PostgreSQL in the context of ML

Among the many database options available, PostgreSQL stands out as a tool of choice for ML engineers. This article explores why and how you can use PostgreSQL to increase efficiency and speed in ML development.

Data cleaning and transformation is a big part of an ML engineer’s job. The underlying database infrastructure can often make this work more challenging than it needs to be. Given the diverse architectural styles and solutions in the database world, ML engineers frequently fall into the trap of picking the “right” tool for the data task.

For example,

The list goes on. Multiple solutions increase project costs and complexity, making it impractical for smaller teams. While large teams may foot the bill, excessive tooling causes delays by adding to the learning curve.

That’s where PostgreSQL can help. It has a wide range of features that make it good enough for any ML project. Besides, it includes PGML, an open-source extension to train and deploy ML models directly within the Postgres database. You can run ML workloads without moving data between systems.

This article explores PostgreSQL features for ML tasks and different ways that ML engineers can start using PostgreSQL.

Understanding databases

Before getting started, let’s briefly review database technologies in general. Databases can be broadly categorized into SQL and NoSQL.

SQL, or relational databases, organize data into tables with rows and columns. You define relationships between tables through foreign keys, joins, and other constraints.

A SQL database strictly follows ACID properties. Consequent operations are always completed together. If a single operation fails in a set of operations, the entire set fails. This makes SQL databases extremely reliable.

However, reliability comes at the cost of flexibility and performance. Most SQL databases offer limited data types and enforce rules that require workarounds for real-world data. You also get redundant columns and tables with the same information duplicated across multiple tables. It can increase storage costs and impact performance at scale.

The NoSQL, or non-relational databases, emerged as an alternative solution. They do not impose rigid structures on data. However, the flexibility comes at the cost of reduced data integrity and reliability. They guarantee availability and eventual consistency. The database state can become inconsistent in unpredictable ways, resulting in strange bugs.

As the name suggests, PostgreSQL is a SQL database, but its unique design offers more flexibility and better performance than similar solutions.

Introducing PostgreSQL

PostgreSQL is an open-source object-relational database system (ORDBMS). Like traditional relational databases, it imposes a tabular structure on data and uses familiar SQL for queries and operations. However, as an ORDBMS, it also allows you to define complex data types like arrays and other custom types that can store more than just integers and strings. You get more flexibility with less integrity trade-offs.

PostgreSQL’s long feature list gives you many NoSQL benefits even while meeting the SQL standard. For example, NoSQL databases like MongoDB let you store documents and allow rich query searches within document text. PostgreSQL also lets you store documents in JSON or BSON format. You get flexible data modeling and rich queries without sacrificing reliability and transactional integrity.

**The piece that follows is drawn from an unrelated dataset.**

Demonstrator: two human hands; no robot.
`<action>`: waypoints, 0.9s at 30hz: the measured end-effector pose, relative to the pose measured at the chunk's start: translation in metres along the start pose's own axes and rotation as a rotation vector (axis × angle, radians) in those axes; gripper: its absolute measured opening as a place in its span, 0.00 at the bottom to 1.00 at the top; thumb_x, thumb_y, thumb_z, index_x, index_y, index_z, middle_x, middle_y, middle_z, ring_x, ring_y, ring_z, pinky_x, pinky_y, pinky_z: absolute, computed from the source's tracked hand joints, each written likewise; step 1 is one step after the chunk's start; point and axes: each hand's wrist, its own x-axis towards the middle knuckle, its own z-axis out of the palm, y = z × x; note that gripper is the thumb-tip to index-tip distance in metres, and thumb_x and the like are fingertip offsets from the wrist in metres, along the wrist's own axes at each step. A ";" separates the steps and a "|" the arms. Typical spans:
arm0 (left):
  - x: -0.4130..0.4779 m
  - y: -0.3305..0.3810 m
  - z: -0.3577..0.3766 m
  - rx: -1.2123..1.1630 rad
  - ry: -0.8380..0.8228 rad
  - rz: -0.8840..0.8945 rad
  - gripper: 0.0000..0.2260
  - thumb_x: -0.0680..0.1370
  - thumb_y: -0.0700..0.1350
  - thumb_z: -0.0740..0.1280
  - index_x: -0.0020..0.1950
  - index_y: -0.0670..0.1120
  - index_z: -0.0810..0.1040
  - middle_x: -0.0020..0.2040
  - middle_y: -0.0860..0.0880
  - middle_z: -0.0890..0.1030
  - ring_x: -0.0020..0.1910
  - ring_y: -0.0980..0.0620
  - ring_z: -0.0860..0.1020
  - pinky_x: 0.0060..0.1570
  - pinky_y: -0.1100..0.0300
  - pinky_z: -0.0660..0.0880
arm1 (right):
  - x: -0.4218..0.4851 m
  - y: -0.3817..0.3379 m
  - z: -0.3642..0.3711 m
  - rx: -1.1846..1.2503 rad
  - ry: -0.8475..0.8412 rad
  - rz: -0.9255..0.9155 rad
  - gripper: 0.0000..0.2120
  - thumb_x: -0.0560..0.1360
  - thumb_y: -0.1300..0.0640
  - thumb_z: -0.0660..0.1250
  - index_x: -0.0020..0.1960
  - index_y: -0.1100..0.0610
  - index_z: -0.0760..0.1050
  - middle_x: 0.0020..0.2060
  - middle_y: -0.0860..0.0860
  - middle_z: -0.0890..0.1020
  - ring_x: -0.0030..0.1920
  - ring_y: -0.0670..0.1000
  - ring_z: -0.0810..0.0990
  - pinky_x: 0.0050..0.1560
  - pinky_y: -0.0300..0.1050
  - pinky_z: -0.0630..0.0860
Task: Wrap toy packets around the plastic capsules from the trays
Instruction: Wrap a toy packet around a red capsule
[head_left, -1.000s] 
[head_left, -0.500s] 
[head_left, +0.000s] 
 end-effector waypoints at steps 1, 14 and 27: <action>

PostgreSQL’s flexibility and customizability make it very suitable for the diverse data transformation requirements of ML teams. Having been around for 35 years, it is a mature solution with an active developer community. It meets all required security standards, and best of all, it is free for anyone to install and use.

PostgreSQL is like an elephant-sized tool chest (pun intended!). It has several data tooling options that provide decent performance for almost all ML use cases.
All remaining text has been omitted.